WHAT THE EXERCISE ASKS:
Whatever runs from the line with "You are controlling" to the end of the records below must be copied exactly, with nothing else included.

DATA TO EXAMINE:
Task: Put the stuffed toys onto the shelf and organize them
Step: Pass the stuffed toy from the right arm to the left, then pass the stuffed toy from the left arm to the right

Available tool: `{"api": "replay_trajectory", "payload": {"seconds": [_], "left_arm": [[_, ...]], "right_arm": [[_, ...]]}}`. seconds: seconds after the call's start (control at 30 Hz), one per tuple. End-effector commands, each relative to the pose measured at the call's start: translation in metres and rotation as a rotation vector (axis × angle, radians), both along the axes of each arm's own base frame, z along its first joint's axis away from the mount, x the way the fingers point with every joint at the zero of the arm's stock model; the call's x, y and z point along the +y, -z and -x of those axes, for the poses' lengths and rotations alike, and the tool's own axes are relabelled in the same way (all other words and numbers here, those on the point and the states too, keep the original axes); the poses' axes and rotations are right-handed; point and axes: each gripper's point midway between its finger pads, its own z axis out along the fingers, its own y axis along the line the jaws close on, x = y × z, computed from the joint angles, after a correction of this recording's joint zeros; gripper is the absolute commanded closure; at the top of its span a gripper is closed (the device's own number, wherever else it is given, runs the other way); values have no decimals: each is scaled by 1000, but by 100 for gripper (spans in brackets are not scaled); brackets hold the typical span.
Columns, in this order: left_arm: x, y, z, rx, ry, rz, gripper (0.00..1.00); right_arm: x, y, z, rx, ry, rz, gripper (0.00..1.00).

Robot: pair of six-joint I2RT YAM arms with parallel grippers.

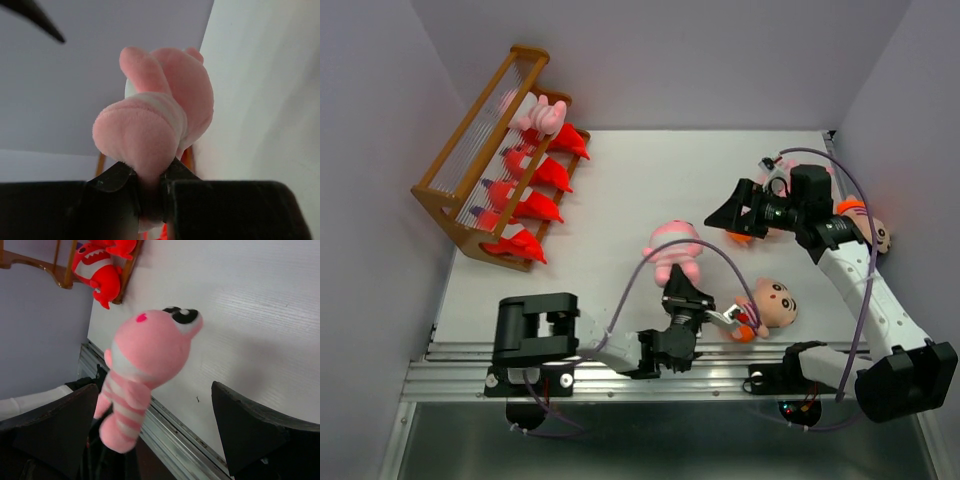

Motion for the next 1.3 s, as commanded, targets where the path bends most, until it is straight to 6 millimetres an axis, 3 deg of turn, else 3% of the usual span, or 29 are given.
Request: {"api": "replay_trajectory", "payload": {"seconds": [0.0, 0.1, 0.2, 0.47, 0.67, 0.9, 1.0, 1.1, 1.2, 1.27], "left_arm": [[5, -55, 11, -133, -52, 285, 100], [-14, -50, 20, -149, -3, 278, 100], [-22, -53, 23, -155, 8, 281, 100], [-21, -67, 24, -176, 14, 287, 100], [-21, -69, 24, -181, 17, 286, 100], [-25, -76, 25, -192, 25, 309, 100], [-26, -80, 23, -198, 21, 322, 100], [-26, -85, 22, -201, 19, 339, 100], [-27, -87, 21, -202, 16, 351, 100], [-26, -88, 20, -201, 13, 355, 100]], "right_arm": [[5, -20, -9, -75, 12, -48, 0], [10, -26, -5, -91, -24, -76, 0], [10, -19, -4, -77, -24, -74, 1], [-1, 15, -3, -161, -63, 64, 2], [10, 17, 19, -190, -221, 17, 4], [12, 31, 25, -152, -242, -1, 14], [14, 30, 29, -143, -258, -21, 23], [16, 29, 33, -141, -276, -42, 38], [18, 25, 37, -142, -296, -62, 58], [19, 21, 39, -153, -306, -73, 78]]}}
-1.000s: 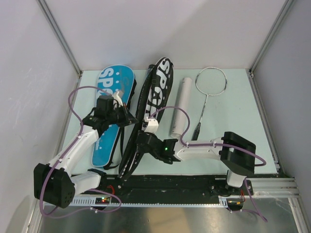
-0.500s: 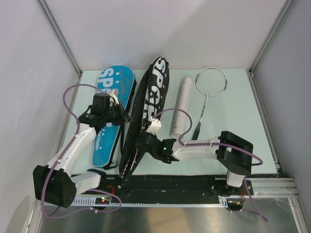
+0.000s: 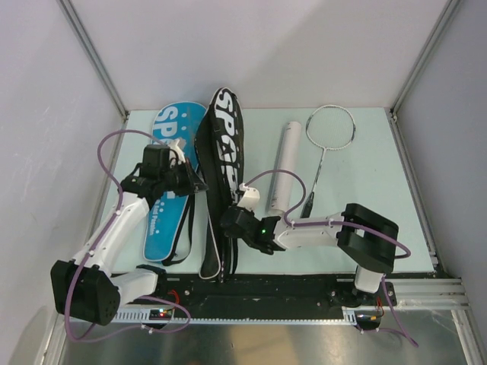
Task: Pack up the badminton gear
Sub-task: Adjust the racket in the racket bag.
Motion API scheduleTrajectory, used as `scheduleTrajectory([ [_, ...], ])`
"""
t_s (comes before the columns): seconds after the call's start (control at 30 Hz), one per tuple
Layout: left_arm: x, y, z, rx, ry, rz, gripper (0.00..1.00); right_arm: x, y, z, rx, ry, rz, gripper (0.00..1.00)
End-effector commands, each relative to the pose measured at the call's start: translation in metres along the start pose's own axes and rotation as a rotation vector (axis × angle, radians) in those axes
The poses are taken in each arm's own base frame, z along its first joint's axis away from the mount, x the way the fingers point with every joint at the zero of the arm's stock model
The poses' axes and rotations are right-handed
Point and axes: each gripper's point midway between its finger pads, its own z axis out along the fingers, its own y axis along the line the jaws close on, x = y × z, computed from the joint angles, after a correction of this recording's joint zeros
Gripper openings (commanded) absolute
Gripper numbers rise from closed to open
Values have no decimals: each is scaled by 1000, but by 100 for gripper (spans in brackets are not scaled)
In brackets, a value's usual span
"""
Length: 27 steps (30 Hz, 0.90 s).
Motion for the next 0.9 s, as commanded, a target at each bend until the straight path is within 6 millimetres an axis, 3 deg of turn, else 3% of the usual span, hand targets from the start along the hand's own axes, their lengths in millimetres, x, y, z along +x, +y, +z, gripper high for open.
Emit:
scheduleTrajectory([
  [0.0,2,-16,-1,121,-13,15,15,15,-62,-2,152,45,-251,2],
  [0.1,17,-14,4,138,4,0,32,7,-40,-3,76,16,-253,0],
  [0.27,33,-12,9,110,-5,26,59,-7,-22,-9,28,-20,-249,0],
  [0.5,56,5,17,29,-3,25,65,-14,-16,-12,16,-28,-233,0],
  [0.53,58,6,17,23,-2,29,64,-14,-16,-13,17,-28,-231,0],
  [0.6,62,6,19,22,6,37,49,-16,-16,-15,19,-31,-220,0],
  [0.67,63,2,18,36,9,46,25,-21,-13,-20,7,-29,-201,0],
  [0.73,58,-5,15,49,-10,60,8,-31,-4,-30,-31,-29,-173,8],
  [0.87,52,-12,12,52,-33,75,1,-48,13,-54,-100,-43,-123,30],
])
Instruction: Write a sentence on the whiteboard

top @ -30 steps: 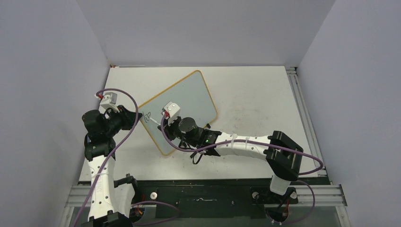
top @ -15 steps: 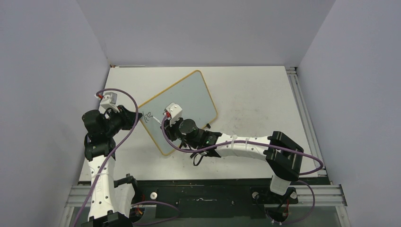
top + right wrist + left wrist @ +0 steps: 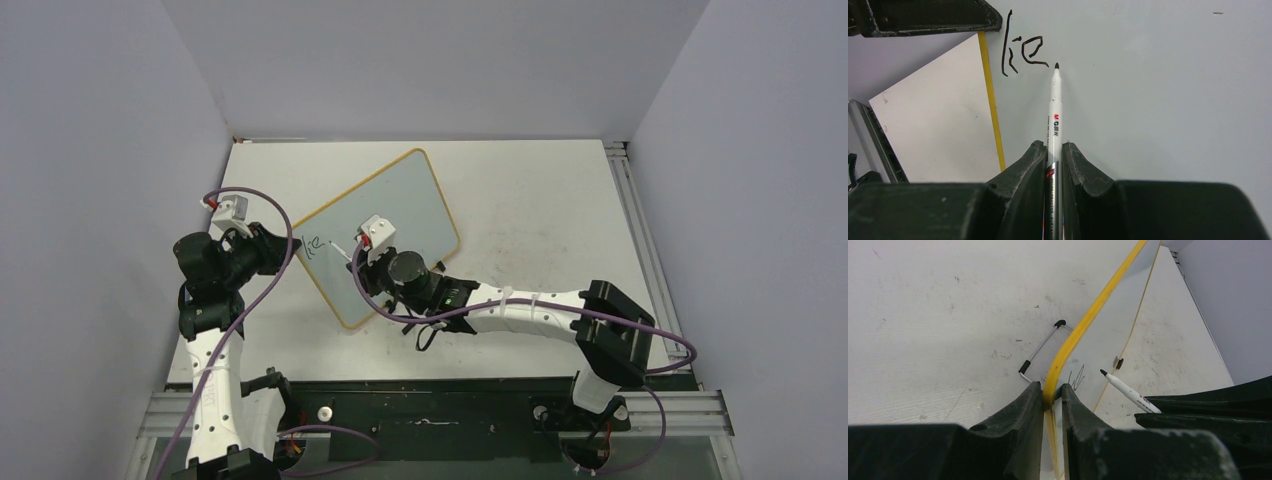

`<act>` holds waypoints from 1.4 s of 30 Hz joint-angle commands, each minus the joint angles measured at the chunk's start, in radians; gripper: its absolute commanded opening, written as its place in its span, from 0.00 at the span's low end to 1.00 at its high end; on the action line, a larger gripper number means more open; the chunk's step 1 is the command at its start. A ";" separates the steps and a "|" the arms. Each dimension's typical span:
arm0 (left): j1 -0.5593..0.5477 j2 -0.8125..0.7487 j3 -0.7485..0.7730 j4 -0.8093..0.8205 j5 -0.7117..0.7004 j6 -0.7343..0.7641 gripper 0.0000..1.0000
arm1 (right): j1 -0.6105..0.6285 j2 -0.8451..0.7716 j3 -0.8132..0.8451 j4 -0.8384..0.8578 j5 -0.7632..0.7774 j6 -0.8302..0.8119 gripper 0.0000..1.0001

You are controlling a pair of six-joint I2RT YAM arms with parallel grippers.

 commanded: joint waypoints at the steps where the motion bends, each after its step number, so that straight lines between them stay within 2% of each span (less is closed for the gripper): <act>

EXERCISE OUTPUT:
You are controlling a pair of six-joint I2RT YAM arms with parallel grippers.

 commanded: joint waypoints at the steps where the motion bends, each after its step number, so that straight lines between them stay within 2% of each span (less is closed for the gripper): <act>

The answer given above is complete as it stands.